Work order: Output the listing word for word, minus images.

Data for this exercise:
★ ★ ★ ★

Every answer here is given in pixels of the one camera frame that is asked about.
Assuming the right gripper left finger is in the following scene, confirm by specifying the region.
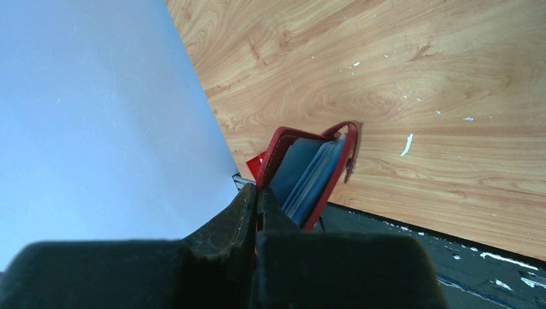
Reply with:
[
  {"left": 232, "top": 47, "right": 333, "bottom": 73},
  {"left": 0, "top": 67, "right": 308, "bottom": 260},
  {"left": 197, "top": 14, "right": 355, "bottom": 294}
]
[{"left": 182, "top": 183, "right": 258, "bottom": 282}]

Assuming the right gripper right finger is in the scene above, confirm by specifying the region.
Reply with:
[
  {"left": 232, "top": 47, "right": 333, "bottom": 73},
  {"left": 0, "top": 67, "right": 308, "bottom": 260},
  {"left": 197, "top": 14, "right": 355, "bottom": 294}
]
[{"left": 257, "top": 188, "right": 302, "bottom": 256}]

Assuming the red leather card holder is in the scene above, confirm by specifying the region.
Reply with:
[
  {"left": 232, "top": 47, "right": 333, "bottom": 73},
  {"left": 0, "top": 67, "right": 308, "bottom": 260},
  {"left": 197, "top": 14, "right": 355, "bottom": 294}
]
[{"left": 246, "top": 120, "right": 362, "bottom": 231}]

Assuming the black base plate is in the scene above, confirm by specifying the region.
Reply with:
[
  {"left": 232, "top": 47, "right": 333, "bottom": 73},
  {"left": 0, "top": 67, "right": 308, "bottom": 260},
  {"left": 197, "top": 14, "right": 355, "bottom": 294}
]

★ ★ ★ ★

Reply to the task:
Every answer here is given in pixels of the one camera frame that is asked about.
Assuming the right gripper left finger is in the following scene, confirm by specifying the region.
Reply with:
[
  {"left": 232, "top": 47, "right": 333, "bottom": 73},
  {"left": 0, "top": 67, "right": 308, "bottom": 260},
  {"left": 197, "top": 14, "right": 355, "bottom": 294}
]
[{"left": 182, "top": 183, "right": 258, "bottom": 282}]

Assuming the right gripper right finger is in the scene above, confirm by specifying the region.
Reply with:
[
  {"left": 232, "top": 47, "right": 333, "bottom": 73},
  {"left": 0, "top": 67, "right": 308, "bottom": 260},
  {"left": 197, "top": 14, "right": 355, "bottom": 294}
]
[{"left": 257, "top": 188, "right": 302, "bottom": 256}]

Assuming the red leather card holder is in the scene above, confirm by specifying the region.
Reply with:
[
  {"left": 232, "top": 47, "right": 333, "bottom": 73},
  {"left": 0, "top": 67, "right": 308, "bottom": 260},
  {"left": 197, "top": 14, "right": 355, "bottom": 294}
]
[{"left": 246, "top": 120, "right": 362, "bottom": 231}]

Assuming the black base plate is in the scene above, confirm by specifying the region.
Reply with:
[
  {"left": 232, "top": 47, "right": 333, "bottom": 73},
  {"left": 0, "top": 67, "right": 308, "bottom": 260},
  {"left": 197, "top": 14, "right": 355, "bottom": 294}
]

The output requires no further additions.